At 5 a.m. Tuesday, the downtown emergency room will wind down operations and only patients arriving earlier will receive care there. At the same moment, the ER at the new hospital will open so patients driving themselves after 5 a.m. will want to head there; if they forget and go downtown, an ambulance will take them to the new hospital.
Jarvis, who oversees emergency, trauma and critical care services during normal times, said Sanford picked 5 a.m. for the move because ER staff have observed that to be the least busy time of day.
At 7 a.m., staff will begin moving patients. Exactly how many won't be known until that day because Sanford doesn't know how many new patients will come in and how many will be ready to be discharged, which depends on their condition.
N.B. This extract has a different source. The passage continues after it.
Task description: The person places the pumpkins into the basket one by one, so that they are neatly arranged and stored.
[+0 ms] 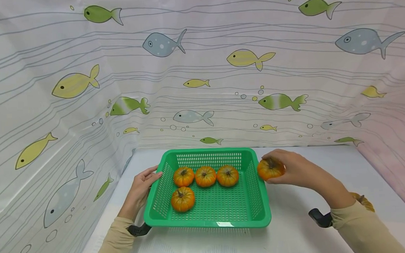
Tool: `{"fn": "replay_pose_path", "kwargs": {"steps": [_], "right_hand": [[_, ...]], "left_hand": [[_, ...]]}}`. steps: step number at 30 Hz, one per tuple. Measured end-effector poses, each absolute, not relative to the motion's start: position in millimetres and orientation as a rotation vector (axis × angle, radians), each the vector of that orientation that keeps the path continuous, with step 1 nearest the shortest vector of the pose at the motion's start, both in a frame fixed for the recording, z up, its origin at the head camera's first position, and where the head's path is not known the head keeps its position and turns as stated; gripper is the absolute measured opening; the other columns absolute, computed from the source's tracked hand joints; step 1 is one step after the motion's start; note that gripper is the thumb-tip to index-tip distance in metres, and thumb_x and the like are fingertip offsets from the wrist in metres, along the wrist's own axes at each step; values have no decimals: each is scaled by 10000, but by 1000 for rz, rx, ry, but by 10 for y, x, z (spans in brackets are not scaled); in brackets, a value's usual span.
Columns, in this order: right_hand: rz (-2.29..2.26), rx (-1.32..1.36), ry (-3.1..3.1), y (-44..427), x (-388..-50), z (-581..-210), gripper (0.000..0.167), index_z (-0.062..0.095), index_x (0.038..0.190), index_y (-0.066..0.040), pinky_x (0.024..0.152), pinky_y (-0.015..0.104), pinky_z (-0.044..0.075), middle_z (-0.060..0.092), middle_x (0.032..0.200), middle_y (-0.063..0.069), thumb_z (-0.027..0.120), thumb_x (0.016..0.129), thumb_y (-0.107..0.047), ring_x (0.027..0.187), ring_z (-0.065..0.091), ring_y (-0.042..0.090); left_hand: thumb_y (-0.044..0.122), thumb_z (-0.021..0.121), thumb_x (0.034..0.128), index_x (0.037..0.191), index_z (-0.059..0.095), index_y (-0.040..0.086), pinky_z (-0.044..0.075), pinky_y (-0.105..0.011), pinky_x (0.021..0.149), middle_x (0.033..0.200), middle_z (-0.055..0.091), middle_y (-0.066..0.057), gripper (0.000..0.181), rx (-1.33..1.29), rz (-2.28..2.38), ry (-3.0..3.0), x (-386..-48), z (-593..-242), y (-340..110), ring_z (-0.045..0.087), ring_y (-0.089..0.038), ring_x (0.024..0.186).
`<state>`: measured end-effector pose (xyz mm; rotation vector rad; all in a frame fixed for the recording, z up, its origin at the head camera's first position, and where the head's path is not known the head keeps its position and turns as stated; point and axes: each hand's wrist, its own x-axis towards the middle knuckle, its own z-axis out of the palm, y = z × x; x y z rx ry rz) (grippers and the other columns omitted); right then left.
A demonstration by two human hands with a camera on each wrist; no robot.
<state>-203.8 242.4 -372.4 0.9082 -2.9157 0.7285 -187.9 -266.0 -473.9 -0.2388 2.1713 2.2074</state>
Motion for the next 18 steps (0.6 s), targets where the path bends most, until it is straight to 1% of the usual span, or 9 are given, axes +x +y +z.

According to Jarvis, the hospital has been tracking discharges for days and determined it would have to move 50 to 70, not including those recovering from elective surgery, which were not scheduled from Friday onward. "We're going to be doing a roster everyday up until Tuesday morning."
Planners have set aside for the move 12 ambulances, several of which were borrowed from ambulance services around the region; Jarvis said there will be enough ambulances left throughout the region to ensure emergency responses won't be affected. The 15-mile round-trip will take about an hour including the time needed to sanitize equipment for the next patient.
To ensure the move goes smoothly, Sanford's plan accounts for hiccups along the way, according to Jarvis. If a big accident blocked the ambulances' primary route, several other routes have been mapped. If a thunderstorm rolls in, ambulances will use entrances where they can get in close to keep patients out of the rain, and if it's a really bad one that might be dangerous to drive in, drivers will wait it out.
Everyone has practiced the move, Jarvis said, with the incident command center holding a tabletop exercise recently to test staff response to different contingencies and ambulance crews have practiced loading and unloading manikins several times.
Sanford has also planned the move around visiting family members, as well, especially because the children's hospital is one of the departments moving entirely to the new hospital, according to Jarvis. Ambulances carrying young patients will have room for parents to ride along and hospital staff will be available to give parents a ride back to cars parked downtown.
More staff will be on hand to guide family members around the new hospital.
But as big as this move will be, for many staff members it won't be the biggest one they've seen. During the record flood of 2009, the downtown hospital, then known as MeritCare, and its sister hospital on South University Drive, evacuated 183 patients in six hours as a precaution. There was little time to plan that move and patients had to scatter to hospitals much farther afield, such as Minneapolis, Sioux Falls and Bismarck.
Jarvis, who came to work for Sanford here in 2010, said those who were around for the flood still talk about it. "I think that experience for us has been helpful. We refer back to 'We did this during the flood or we did that during the flood,'" she said. "For this move, we've had a lot more time to plan and time to be ready."